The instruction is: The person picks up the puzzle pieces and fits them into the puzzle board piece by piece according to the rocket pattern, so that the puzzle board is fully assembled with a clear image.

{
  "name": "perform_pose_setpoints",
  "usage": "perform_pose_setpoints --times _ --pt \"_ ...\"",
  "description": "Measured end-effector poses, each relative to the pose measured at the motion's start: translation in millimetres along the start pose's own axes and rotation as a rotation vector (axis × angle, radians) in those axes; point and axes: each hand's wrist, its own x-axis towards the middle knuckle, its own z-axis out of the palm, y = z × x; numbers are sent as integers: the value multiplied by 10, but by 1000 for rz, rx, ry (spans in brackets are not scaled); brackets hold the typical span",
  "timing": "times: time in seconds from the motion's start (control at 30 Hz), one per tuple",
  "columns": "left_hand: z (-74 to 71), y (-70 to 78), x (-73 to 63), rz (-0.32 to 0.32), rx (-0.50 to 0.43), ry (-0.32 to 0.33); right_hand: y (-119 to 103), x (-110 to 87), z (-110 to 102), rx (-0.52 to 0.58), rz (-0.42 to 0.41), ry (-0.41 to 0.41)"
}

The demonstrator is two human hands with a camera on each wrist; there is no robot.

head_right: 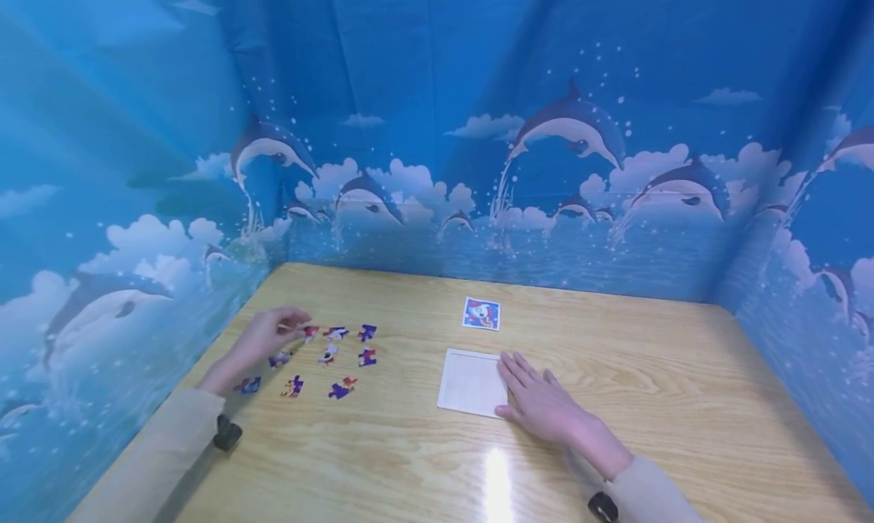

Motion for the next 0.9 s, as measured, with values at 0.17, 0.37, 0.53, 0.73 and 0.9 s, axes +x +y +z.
perform_pose_setpoints --times 0.17,0.37,0.53,0.73,0.9 --pt "2 -43 9 -43 31 -67 5 7 5 7 2 -4" --pt "9 -89 36 -5 102 -57 40 18 47 7 -42 28" --pt "15 -99 76 -5 143 -45 29 15 38 8 -43 17" --pt "10 -99 145 -18 185 -47 -11 12 -4 1 -13 -20" --pt "-3 -60 172 -35 172 -60 -1 11 1 -8 -7 -15"
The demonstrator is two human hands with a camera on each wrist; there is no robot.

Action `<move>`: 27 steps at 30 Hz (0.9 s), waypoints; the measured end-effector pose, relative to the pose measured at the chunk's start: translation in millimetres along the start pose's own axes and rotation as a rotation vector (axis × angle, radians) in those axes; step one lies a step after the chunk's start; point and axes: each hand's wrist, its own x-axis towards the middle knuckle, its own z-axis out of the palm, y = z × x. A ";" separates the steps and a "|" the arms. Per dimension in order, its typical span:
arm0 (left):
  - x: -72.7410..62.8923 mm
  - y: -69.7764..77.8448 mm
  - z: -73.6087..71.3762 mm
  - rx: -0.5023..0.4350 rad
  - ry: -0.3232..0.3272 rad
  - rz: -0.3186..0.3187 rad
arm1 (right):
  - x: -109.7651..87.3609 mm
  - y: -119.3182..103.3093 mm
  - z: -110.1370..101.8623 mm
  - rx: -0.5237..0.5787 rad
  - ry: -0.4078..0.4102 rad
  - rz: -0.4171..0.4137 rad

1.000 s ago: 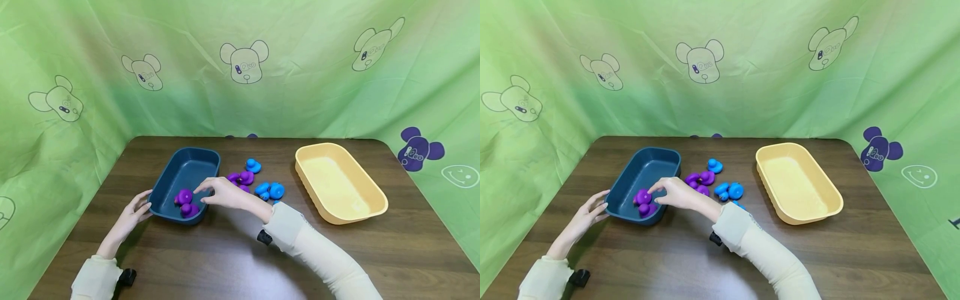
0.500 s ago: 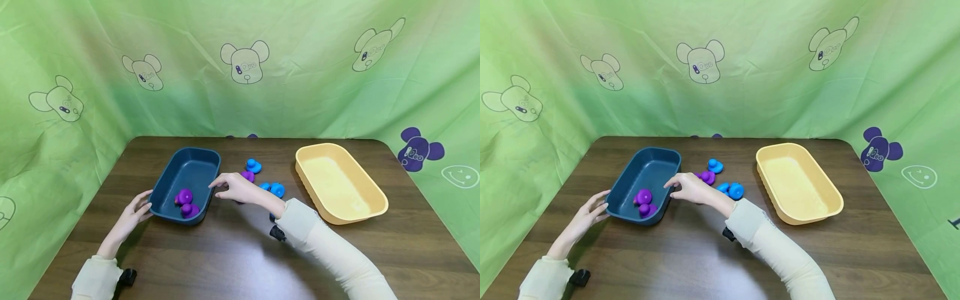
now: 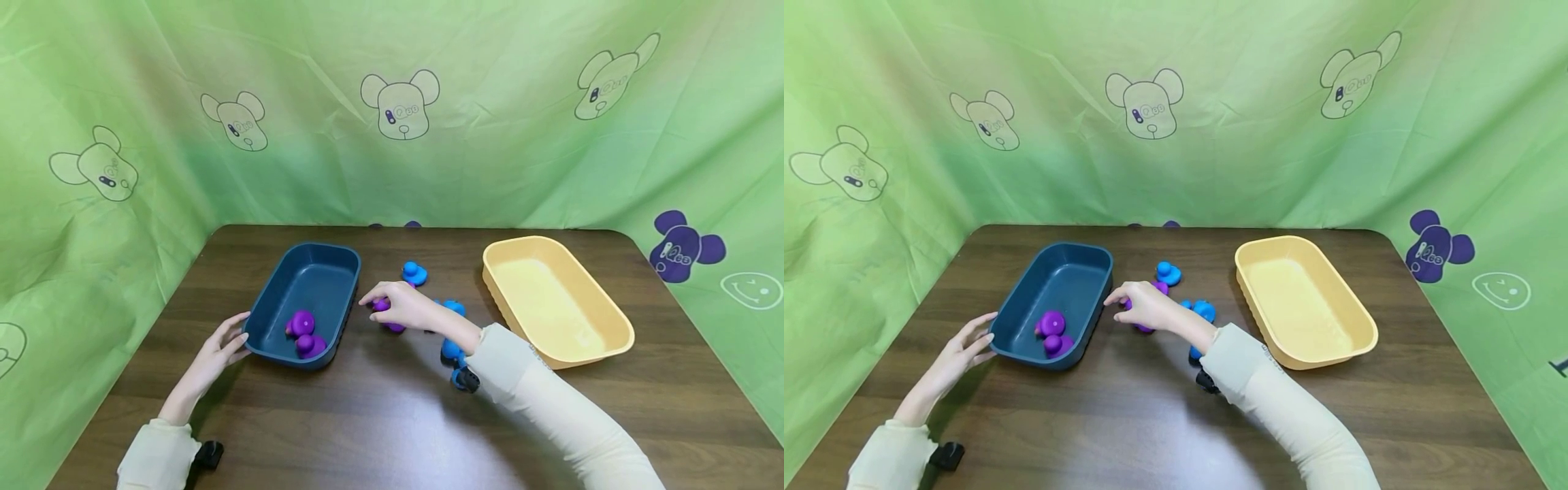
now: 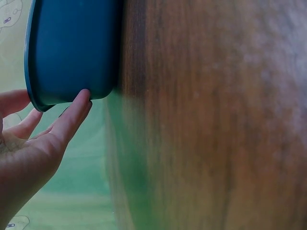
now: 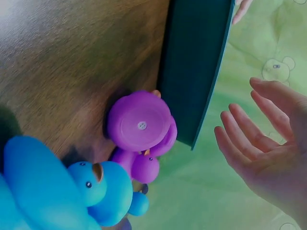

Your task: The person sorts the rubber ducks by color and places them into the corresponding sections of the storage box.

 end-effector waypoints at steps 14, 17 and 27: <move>-1.4 0.1 0.2 0.004 -0.005 -0.009 | -7.7 14.1 -4.2 0.042 -0.030 0.075; -0.8 0.1 0.0 0.008 -0.007 -0.010 | -9.0 18.2 -4.5 0.033 -0.026 0.079; 0.3 -0.5 -1.0 0.000 -0.015 0.000 | -10.6 30.0 -4.2 0.004 -0.054 0.077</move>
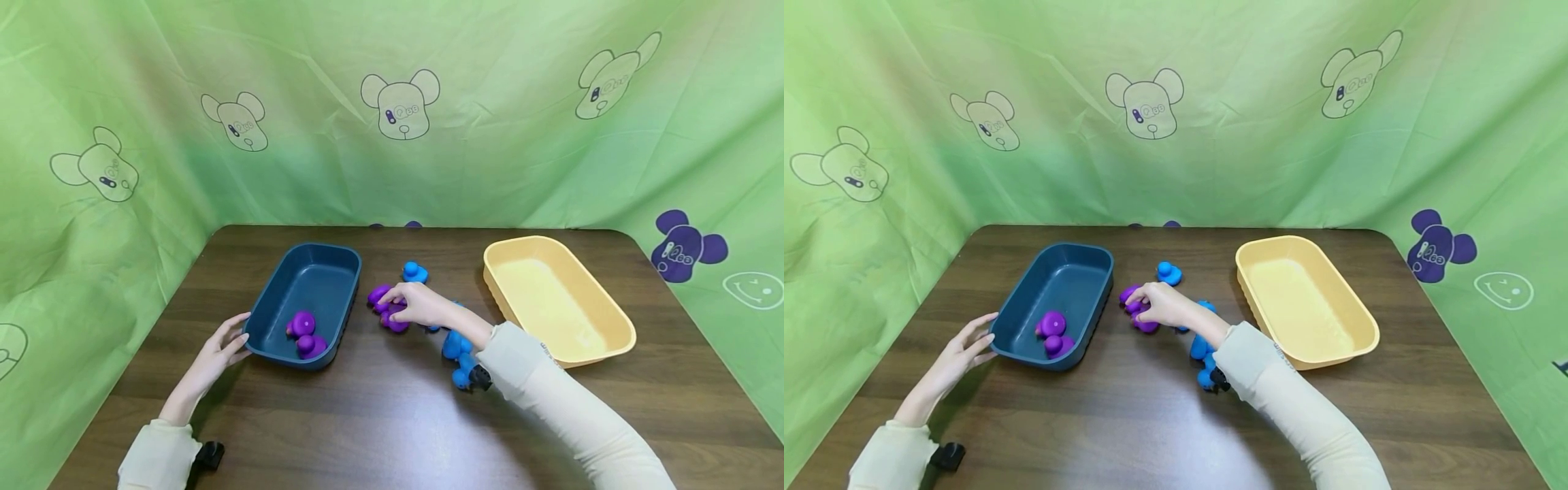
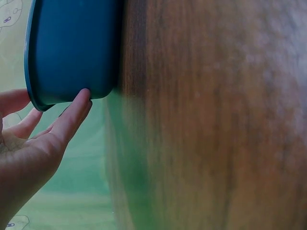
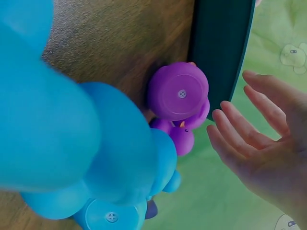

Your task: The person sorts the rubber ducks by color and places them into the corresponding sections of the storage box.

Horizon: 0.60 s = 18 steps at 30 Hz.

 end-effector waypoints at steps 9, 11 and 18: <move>1.1 -2.5 -1.5 0.000 -0.002 0.002 | 0.5 4.5 1.4 -0.019 -0.030 -0.005; 0.7 -1.8 -0.8 -0.003 0.001 -0.003 | 1.1 5.4 1.7 -0.023 -0.034 -0.008; -0.2 0.7 1.3 0.003 0.006 -0.002 | 2.7 10.1 2.7 -0.035 -0.047 -0.011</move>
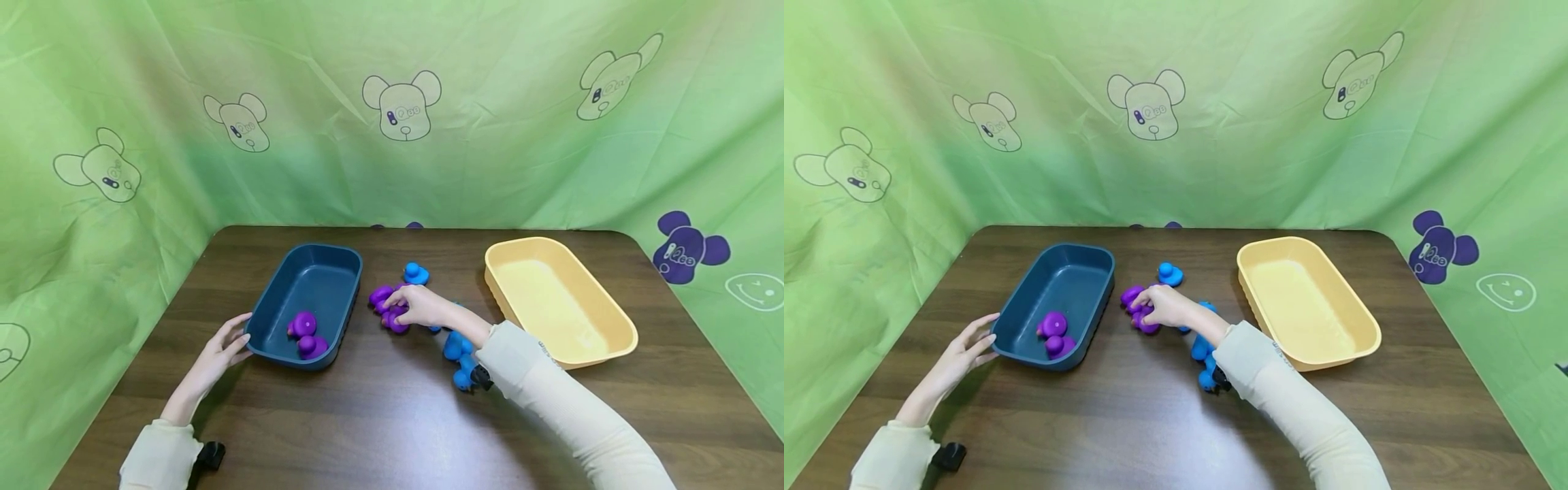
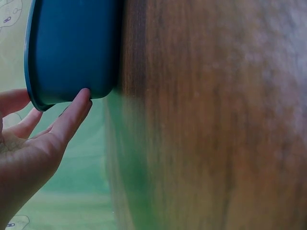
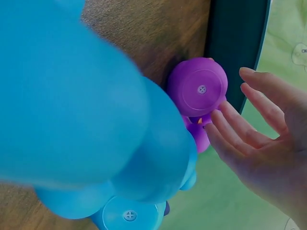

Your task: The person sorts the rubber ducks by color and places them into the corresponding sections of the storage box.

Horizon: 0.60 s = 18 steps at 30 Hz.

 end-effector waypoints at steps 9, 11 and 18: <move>1.4 -2.8 -2.0 0.007 -0.012 0.006 | 2.7 2.7 -0.6 -0.053 -0.011 0.001; 1.8 -3.5 -2.7 0.008 -0.009 0.003 | 3.0 2.8 -1.2 -0.060 -0.020 0.012; 2.0 -4.3 -3.5 0.012 -0.004 -0.004 | 5.5 5.6 -2.3 -0.070 -0.068 0.051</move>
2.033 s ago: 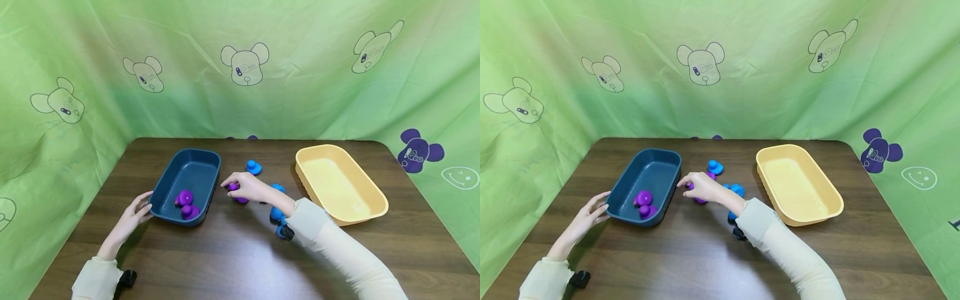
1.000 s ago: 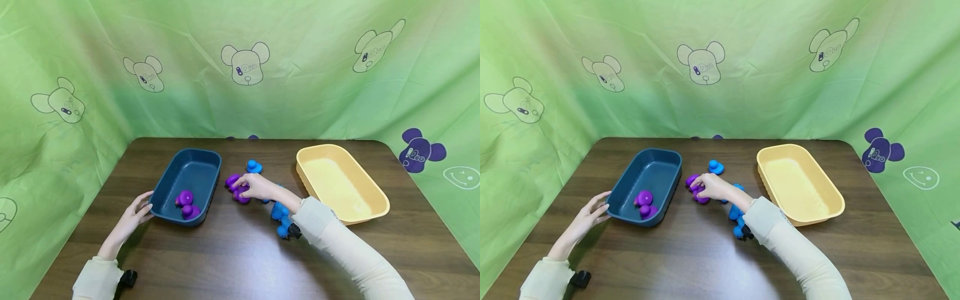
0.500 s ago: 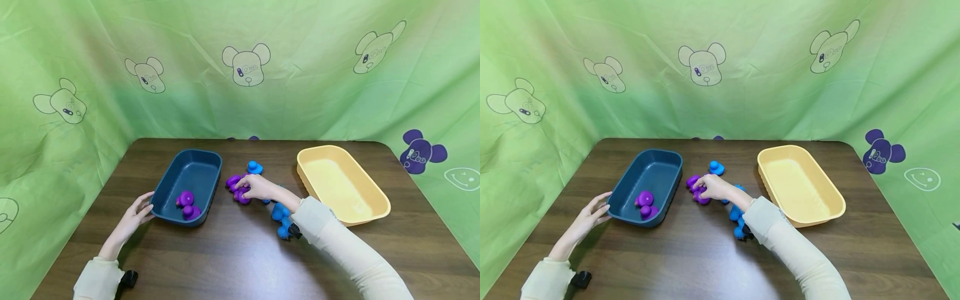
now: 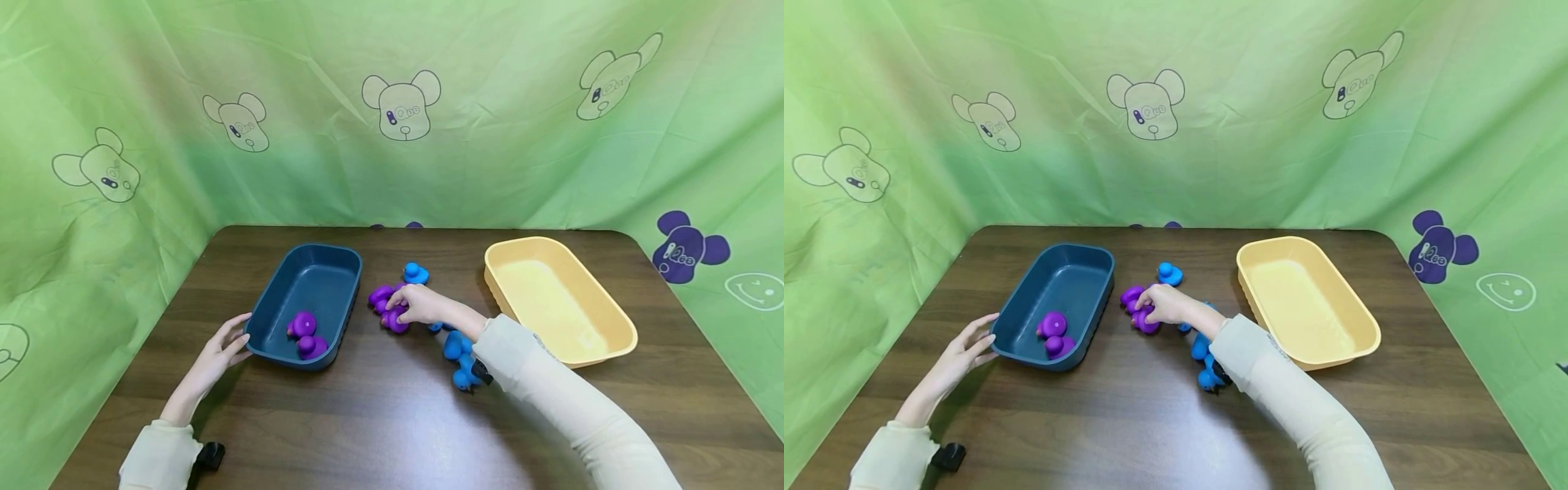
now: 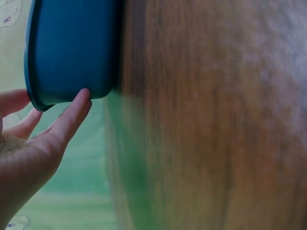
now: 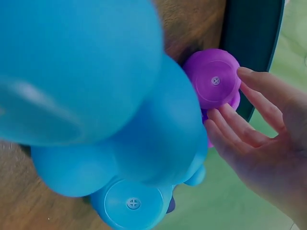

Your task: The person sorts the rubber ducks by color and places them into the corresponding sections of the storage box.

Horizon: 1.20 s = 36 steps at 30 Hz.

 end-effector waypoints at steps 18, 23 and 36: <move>-1.8 4.3 3.4 0.004 0.002 0.000 | 5.7 1.7 1.1 -0.052 -0.096 -0.022; -1.7 3.3 3.3 0.007 0.005 -0.004 | 5.6 0.5 2.4 -0.067 -0.100 -0.039; -0.7 0.2 2.3 -0.001 0.009 0.011 | 7.3 1.4 8.3 -0.043 -0.088 -0.078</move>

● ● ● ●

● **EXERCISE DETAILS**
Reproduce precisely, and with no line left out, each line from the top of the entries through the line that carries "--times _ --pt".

● **ANSWER AREA**
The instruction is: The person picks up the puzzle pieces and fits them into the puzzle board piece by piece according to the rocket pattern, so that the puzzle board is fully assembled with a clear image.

{
  "name": "perform_pose_setpoints",
  "usage": "perform_pose_setpoints --times _ --pt \"_ ...\"",

Nothing else is needed to complete the answer.